A Month of Journals, Day 5 on Time and Writing, on Einstein and Woolf, on Plath and Me

My dear friends at KTW (Kitchen Table Writers in Massachusetts) set up a round robin of sharing daily prompts for journaling this month. The group is much more writing-down-the-bonesy than I, who have kept a diary since childhood without sharing it, but it's a rough month health and weather-wise, and it's been a good exercise for me, waking up at 5 a.m. in what Plath called "the substanceless blue" of predawn, plugging into a quote, and writing away. Here is a response to one from Jane Zimmerman:

"TIME IS A SLIPPERY THING"

It's that Einstein notion, doncha know, the hour with a beautiful woman (ahem) that seems like a minute and the minute with your hand on a stove burner that seems like an hour-- though as someone who received first degree burns from three seconds of oven flame, I am not sure who could keep her (ahem) hand on a burner a whole minute.

And it's not just the long and the short of it that slips. It's the in and out, the before and after. Did my sister tell me that the week of her final diagnosis, or six weeks later, the week she died? Did we get the free night in Dublin after the trip to Amsterdam or Edinburgh? (I can see the airport waiting room where we got the news, but can't recall what language everyone spoke.) Did my father wander from his residence before or after the two weeks that scabies ravages the place and everyone was told not to tell?

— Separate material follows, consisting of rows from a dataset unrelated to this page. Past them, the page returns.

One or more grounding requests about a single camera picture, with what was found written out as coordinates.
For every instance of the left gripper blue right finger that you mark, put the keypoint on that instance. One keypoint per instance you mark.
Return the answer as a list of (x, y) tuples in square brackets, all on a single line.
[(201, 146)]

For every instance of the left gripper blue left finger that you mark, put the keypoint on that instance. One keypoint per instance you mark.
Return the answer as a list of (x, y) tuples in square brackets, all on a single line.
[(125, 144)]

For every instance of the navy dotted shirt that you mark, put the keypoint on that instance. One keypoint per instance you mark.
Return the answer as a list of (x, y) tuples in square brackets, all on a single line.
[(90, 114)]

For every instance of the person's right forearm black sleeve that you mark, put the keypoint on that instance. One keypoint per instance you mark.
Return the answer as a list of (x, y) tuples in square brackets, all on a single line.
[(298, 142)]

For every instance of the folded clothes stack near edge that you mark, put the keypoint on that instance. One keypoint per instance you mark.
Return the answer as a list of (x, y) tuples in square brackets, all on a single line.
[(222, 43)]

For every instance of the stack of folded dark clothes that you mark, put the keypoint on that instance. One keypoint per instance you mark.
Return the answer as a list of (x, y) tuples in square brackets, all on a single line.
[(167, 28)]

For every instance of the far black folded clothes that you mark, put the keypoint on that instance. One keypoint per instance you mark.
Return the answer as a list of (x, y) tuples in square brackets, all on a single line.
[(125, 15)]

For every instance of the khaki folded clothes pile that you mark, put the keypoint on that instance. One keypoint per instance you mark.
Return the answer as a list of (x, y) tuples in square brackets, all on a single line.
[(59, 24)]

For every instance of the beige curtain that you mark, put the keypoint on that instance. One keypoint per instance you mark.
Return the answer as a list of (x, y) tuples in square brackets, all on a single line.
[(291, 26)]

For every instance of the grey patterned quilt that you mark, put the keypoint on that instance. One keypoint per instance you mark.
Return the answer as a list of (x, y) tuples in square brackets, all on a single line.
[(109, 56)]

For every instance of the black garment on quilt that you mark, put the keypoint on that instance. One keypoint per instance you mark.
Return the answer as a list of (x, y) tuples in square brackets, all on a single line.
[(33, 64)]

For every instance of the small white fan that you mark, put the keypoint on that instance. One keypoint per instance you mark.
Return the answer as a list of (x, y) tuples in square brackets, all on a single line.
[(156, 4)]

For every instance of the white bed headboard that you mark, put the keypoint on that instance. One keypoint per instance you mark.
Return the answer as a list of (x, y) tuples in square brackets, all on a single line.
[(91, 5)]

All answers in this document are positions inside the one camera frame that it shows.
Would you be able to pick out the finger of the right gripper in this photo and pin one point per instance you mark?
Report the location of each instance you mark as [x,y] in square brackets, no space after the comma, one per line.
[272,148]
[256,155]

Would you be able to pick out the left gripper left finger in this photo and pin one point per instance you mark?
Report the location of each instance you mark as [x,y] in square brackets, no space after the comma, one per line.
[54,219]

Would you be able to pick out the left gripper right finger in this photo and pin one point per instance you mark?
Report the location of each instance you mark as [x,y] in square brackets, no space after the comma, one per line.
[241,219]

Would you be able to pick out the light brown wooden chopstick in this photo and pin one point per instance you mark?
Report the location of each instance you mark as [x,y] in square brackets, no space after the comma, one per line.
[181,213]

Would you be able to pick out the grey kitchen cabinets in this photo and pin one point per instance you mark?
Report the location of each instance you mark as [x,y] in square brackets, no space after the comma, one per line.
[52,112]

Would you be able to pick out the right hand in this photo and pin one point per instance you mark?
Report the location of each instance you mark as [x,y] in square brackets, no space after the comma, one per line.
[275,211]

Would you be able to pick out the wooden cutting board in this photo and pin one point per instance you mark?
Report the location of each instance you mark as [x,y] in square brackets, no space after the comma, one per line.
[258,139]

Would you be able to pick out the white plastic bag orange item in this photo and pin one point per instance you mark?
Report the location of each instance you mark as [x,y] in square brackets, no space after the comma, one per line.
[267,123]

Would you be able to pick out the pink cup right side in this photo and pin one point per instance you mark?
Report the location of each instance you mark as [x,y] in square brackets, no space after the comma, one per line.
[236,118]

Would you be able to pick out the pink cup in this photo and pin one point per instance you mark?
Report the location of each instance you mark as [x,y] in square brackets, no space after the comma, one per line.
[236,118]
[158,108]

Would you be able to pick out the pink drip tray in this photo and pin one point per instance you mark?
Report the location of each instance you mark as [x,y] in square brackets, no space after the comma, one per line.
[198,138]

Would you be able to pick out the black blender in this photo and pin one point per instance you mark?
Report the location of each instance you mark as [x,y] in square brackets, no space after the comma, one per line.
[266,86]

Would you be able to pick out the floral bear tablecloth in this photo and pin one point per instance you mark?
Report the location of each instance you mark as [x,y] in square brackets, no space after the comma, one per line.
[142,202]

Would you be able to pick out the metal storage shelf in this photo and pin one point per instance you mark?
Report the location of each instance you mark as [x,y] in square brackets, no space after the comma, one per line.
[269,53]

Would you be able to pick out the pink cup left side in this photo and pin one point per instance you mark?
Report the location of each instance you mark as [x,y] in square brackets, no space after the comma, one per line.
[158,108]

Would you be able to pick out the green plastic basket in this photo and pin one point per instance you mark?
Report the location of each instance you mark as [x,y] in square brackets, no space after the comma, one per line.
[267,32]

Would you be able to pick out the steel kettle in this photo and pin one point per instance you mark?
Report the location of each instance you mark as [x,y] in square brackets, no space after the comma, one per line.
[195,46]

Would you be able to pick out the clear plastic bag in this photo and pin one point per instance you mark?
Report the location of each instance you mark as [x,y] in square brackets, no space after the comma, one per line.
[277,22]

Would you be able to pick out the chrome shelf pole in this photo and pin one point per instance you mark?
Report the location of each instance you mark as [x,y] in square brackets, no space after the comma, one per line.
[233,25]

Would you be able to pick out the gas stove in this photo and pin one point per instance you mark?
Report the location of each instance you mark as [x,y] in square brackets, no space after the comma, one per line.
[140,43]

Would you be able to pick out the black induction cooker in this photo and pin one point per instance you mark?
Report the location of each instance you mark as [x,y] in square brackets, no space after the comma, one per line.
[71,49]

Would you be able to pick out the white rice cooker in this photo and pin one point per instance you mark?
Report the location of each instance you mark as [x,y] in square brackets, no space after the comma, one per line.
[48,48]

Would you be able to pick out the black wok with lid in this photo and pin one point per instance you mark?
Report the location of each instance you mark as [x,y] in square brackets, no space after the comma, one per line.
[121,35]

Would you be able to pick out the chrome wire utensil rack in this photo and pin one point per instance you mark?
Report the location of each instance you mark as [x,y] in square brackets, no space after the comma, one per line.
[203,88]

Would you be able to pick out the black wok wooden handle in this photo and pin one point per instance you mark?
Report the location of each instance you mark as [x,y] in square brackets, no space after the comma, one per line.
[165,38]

There is up and down, too: the import of time that slips and slides. The husband's remark that seems so casual and becomes the largest of lies, the first love that looms so huge, think Rosamund, reduced to a crush by Juliet. This is the large and the small of it, the connection to writing, what Woolf meant by "writing means making things large."

Woolf's diaries stopped the slip a bit. They put events in their place, in a place, and if not the historical place, writing puts events in a clean well-lit place on the page and in that cloud of confusion my brain has become sometimes when I try to order my life.

I never got it ALL down, but there, in those 3-ring notebooks on the oak shelves, there, since age 10, is where I have managed to hold onto some moments of being, to be sure still slipping and sliding, but, too, staying. Stayed.